To fully understand the context of this play, it is important to consider how much of the playwright’s own life influenced the story. After being held in quarantine for three months due to the infection, Pushkin experienced a surge of ideas and thus wrote many of his finest works, including ‘Feast In the Time of the Plague.’ He had faced many hardships prior to this incidence and yearned for love for many years in the midst of a terrible epidemic.
“Pushkin’s drawings at this time show constant preoccupation with the persecution and hangings of his friends; surrounded by “spies, whores, and drunkards” he soon was pining again for the simplicity and peace of country life, for his nanny Arina Rodionovna—and she for him (“To my Nanny”). Even a bright new company of musicians, gypsies, and the great exiled Polish poet, Adam Mickiewicz, whom Pushkin befriended in Moscow, did not much console the poet.” [http://alexanderpushkin.com/content/view/16/39/1/5/]

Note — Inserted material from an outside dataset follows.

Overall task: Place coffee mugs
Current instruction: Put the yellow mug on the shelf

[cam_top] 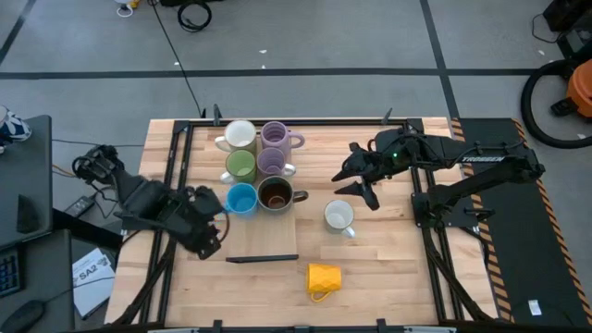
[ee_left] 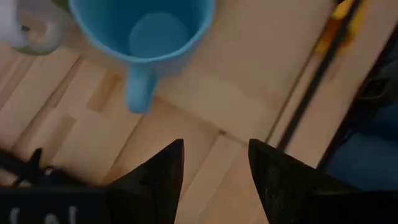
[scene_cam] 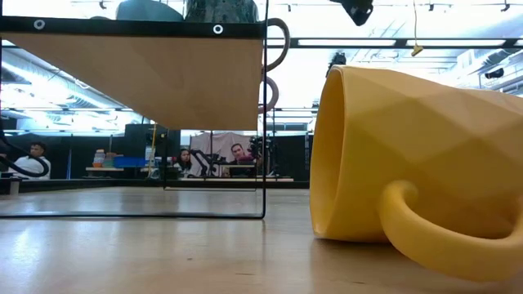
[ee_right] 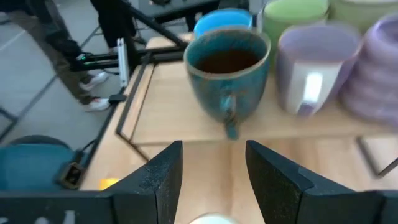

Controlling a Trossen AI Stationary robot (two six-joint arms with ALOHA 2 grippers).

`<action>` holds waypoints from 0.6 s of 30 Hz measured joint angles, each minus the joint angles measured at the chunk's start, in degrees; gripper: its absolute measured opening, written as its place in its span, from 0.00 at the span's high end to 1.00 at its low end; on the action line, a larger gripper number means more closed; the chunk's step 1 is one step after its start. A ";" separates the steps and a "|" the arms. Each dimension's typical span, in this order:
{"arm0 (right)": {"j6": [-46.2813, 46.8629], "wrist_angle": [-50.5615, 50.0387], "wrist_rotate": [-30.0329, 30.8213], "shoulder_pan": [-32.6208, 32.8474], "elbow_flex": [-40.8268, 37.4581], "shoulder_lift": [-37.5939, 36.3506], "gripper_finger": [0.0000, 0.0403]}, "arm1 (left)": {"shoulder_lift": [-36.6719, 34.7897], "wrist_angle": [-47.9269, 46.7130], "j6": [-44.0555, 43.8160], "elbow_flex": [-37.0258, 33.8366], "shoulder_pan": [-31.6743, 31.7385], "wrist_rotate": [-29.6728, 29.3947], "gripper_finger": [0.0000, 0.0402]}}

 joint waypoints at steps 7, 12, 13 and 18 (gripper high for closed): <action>7.20 -2.04 -0.19 4.37 0.00 0.00 0.55 | -0.02 8.74 -4.48 0.00 -7.85 -9.47 0.54; 8.58 -0.91 3.13 9.48 0.00 0.00 0.55 | 1.10 16.21 -2.08 0.00 -10.34 -12.05 0.54; 8.59 -0.91 3.26 10.31 0.00 0.00 0.55 | 1.26 16.89 -1.74 0.00 -10.65 -12.13 0.54; 8.06 0.02 3.76 14.69 0.00 0.62 0.55 | 2.38 17.33 -1.35 -0.04 -11.21 -12.54 0.54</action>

During time of persecution, political conflict and disease, Pushkin and his friends regularly submerged themselves in social gatherings and feasts. This may have been the perfect setting for them to neglect their hardships or to grieve in a comfortable setting. In reading the play, then, it is not hard to see that two characters in particular may directly mirror Pushkin’s situation and state of mind at the time; the priest and Chairman (Walsingham).
Chairman
I don’t know one like that – here’s what I’ll sing:
A hymn in honor of the Plague. I wrote it
Late last night, after we had parted.
I found I had a strange poetic impulse
Much in the same way that Pushkin had, Walsingham also finds himself strangely inspired by the pain and suffering that surrounds him. He alludes to both his lack of and loss of love (as he had had various unstable relationships in the past) as well as the insecurities that arose from his loneliness. He clearly craved family and “the simplicity and peace of country life” which he had lost at a very young age. Thus, Walsingham’s story closely represents Pushkin’s own life. The Priest’s also plays an important role. He could either be representative of a different perspective that Pushkin had on the idea of celebrating during times of suffering or may even illustrate his friends’ reactions to his ways of dealing with grief. Nancy K. Anderson also touches upon this idea but does not expand on it fully.
Either way, Pushkin sure liked to party and had his characters do the same.